# Form 14653



## Amerikiwi21 (Mar 20, 2021)

Help!
No matter what updating I do to my programs, or which device I attempt to use (computer, iPad, phone, partners’...) I can’t open Form 14653. Continually run into ‘Please Wait... If this message is not eventually replace by proper documents....’
As I know it’s one heck of an important piece in filing, can anyone help me out here? Is it possible to send it as an attachment....?
Thank you!


----------



## Moulard (Feb 3, 2017)

I seem to recall helping someone in the past with either this form or one with the same problem...

Follow these steps

Follow this link the the IRS Forms page - I have done the search for you...






Forms and Pubs Index Search | Internal Revenue Service







www.irs.gov





Right mouse click on the form and select "save link as" and save it to your desktop. (might not be called save link as -- depends on your browser)

Open the file from your desktop

If this does not work, then open your pdf reader of choice (for example Acrobat Reader) and then open the file from within the program instead of double clicking to open.

And if that doesn't work PM me with an email address - I created a "fixed" version of the form which is probably still in my sent mail or recycle bin.

I believe the root cause has to do with the fact that the structure of the PDF itself is such that it cannot be displayed in a browser, and modern browsers try to be "helpful".


----------



## Anne-Marie.Mtl (May 6, 2021)

I'm having the same problem as the initial poster. Sadly when trying to send you a private message, the Forum is preventing me from including my email, and I seem to have "reached my message limit"?? 

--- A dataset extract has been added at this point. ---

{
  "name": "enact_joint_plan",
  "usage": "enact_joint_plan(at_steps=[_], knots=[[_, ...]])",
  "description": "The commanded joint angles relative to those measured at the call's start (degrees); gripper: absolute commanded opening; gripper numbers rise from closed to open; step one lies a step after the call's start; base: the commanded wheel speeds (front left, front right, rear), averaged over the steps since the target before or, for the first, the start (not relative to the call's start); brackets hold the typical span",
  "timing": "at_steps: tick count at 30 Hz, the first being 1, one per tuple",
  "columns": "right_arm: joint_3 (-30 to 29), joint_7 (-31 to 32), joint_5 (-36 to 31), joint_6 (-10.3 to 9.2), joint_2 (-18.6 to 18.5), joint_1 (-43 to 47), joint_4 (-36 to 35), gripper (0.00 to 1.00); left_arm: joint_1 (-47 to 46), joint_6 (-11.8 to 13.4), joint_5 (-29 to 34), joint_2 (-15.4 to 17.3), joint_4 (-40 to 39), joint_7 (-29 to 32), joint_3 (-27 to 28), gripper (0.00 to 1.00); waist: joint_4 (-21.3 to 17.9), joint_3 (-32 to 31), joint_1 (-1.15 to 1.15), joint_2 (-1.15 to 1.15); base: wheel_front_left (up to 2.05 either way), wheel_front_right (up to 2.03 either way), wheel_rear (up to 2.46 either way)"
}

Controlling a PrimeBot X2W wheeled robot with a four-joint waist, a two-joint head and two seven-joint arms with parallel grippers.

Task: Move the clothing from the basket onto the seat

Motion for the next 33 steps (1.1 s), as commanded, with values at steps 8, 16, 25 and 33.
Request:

If you can help me at all, I would very much appreciate it! I've looked online for other places from which to download this form, to no avail. (Form 14653)


----------



## Bevdeforges (Nov 16, 2007)

What many online forums refer to as a "private message" is called a "Conversation" here on this forum software. If you click on your avatar/icon in the upper right corner of the page, you'll get a drop down menu where one of the options is "Conversation." That function will allow you to send a private message to a forum member.


----------



## Moulard (Feb 3, 2017)

With only 1 post probably don't have access to messaging / conversation yet.

The issue is that the pdf has some advanced form features in it and browsers cannot read the pdf file correct as a result.

The instructions above should work so long as you have a pdf reader. 

I will send you more information by PM.While you may not be able to contact me, I should be able to contact you.


----------